KOSTEL OB KOLPI, Slovenia (Reuters) - Dressed in camouflage and armed with air rifles, Slovenian paramilitaries moves in formation through woods a stone’s throw from Croatia, patrolling a border zone where the group’s leader says illegal migration is rife.
The more than 50-strong group, some of whom mask their faces with balaclavas and which includes a handful of women, is led by Andrej Sisko, who also heads Gibanje Zedinjena Slovenija, a fringe nationalist party that has so far failed to win seats in parliament.
He believes authorities are failing in their duty to protect Slovenia against what he views as the migrant threat, and founded Stajerska and Krajnska Varda (Stajerska and Krajnska Guard) to fill that gap.

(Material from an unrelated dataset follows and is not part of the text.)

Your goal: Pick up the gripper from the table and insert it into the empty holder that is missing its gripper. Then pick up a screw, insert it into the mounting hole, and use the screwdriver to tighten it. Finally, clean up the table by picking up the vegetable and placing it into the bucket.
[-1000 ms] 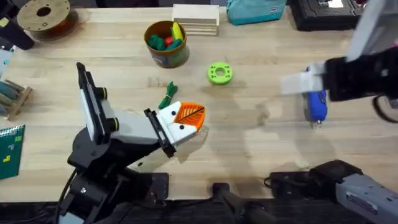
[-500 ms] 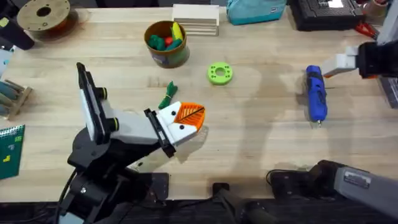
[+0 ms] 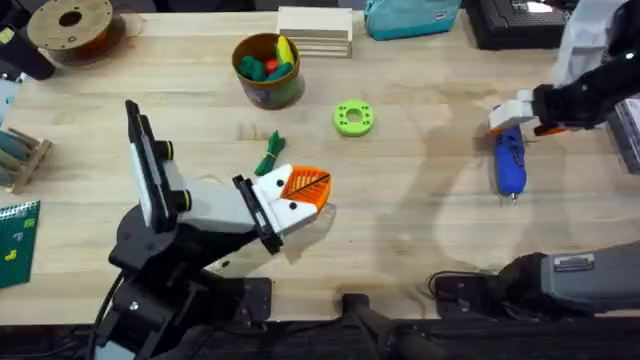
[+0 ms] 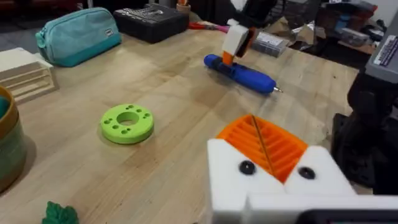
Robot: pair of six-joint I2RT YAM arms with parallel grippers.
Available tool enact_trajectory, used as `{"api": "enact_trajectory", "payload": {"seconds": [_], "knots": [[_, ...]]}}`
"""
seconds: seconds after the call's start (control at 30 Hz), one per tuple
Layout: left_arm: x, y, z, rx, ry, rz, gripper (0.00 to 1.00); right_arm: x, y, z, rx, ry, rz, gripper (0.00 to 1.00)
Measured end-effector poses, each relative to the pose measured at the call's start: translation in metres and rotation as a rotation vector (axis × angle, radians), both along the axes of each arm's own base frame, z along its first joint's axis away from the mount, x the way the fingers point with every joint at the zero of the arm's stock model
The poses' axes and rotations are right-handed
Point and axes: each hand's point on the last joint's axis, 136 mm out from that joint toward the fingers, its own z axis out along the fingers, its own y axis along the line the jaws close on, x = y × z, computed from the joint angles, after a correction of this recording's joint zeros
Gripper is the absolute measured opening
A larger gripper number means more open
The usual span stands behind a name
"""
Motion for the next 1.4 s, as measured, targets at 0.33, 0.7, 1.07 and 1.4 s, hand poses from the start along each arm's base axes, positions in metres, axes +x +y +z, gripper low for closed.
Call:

Members of both organistions were participating in the patrol when Reuters TV met them.
“It is a duty of all of us to ensure security in our own country,” he said. “If state bodies who are paid for that cannot or do not want to ensure security we can help ensure it, that is what we do.”
Anti-migrant sentiment in Slovenia and other ex-Communist states has risen sharply since 2015, when eastern Europe bore the initial brunt of a refugee crisis.
Much of the region has since then resisted attempts by EU authorities in Brussels to enforce a continent-wide quota system for new arrivals, which Slovenia has however signed up for.
According to Slovenian police, numbers of migrants crossing illegally from Croatia to Slovenia - where a razor-wire fence has been erected along stretches of the border since 2015 - rose to 11,786 in the first nine months of this year from 6,911 a year earlier.
Sisko this year served time in jail for forming Stajerska Varda and urging the overthrow of state institutions.
He says the group, which generally meets in the border zone at weekends, does not intercept migrants - which he emphasises would be against the law - but advertises their presence to security forces.
Police told Reuters they were monitoring the group’s behaviour and had not detected any recent illegal activities.